Comparison of One Stage Operation with Staged Operation in Malignant Obstruction of the Left Colon and Rectum.
- Author:
Hyun Ho KIM
;
Byung Seok KIM
;
Duk Jin MOON
;
Ju Sup PARK
- Publication Type:Original Article
- Keywords:
One-stage operation;
Staged operation;
Malignant obstruction
- MeSH:
Anastomotic Leak;
Colon*;
Diet;
Fistula;
Gwangju;
Hernia;
Humans;
Intestinal Obstruction;
Length of Stay;
Rectum*;
Retrospective Studies;
Sepsis;
Wounds and Injuries
- From:Journal of the Korean Society of Coloproctology
1998;14(2):189-198
- CountryRepublic of Korea
- Language:Korean
-
Abstract:
BACKGROUND: The optimal management of malignant obstruction of the left colon and rectum is controversial.
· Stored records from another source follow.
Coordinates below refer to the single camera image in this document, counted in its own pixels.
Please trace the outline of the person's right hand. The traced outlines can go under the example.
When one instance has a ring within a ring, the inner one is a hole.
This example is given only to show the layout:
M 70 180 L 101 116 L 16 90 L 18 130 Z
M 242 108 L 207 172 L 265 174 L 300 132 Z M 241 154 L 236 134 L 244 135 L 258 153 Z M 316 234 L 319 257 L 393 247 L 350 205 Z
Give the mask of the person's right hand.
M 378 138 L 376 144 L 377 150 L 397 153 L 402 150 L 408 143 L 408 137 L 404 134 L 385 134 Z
METHODS: A retrospective study was performed of 33 patients who underwent one-stage operation(n=11), staged operation(n=20), and palliative colostomy(n=2) at Kwangju Christian Hospital between January 1992 and December 1996. RESULTS: Eleven patients underwent one-stage operations(7 cases with anterior resection, 3 cases with left hemicolectomy, 1 case with Miles' operation). In this group, postoperative morbidity was 36.3% including 1 wound infection(9.0%), 1 anastomotic leakage (9.0%), 1 postoperative intestinal obstruction and 1 pulmonary complication, but there was no postoperative death. The average of hospital stay in this group was 18.1 days and the first day of normal diet was 6.0 days. Twenty patients underwent staged operations including 12 cases of Hartmann's procedure. In this group, postoperative morbidity was 35.0% including 3 wound infections(15.0%), 2 pulmonary complications(10.0%), 1 parastomal hernia and 1 fistula. There were two postoperative deaths as a result of sepsis. The average of hospital stay in this group was 34.9 days and the first day of normal diet was 6.8 days. CONCLUSION: We believe that one-stage operation was of value in management of malignant obstruction of the left colon and rectum in selected patients.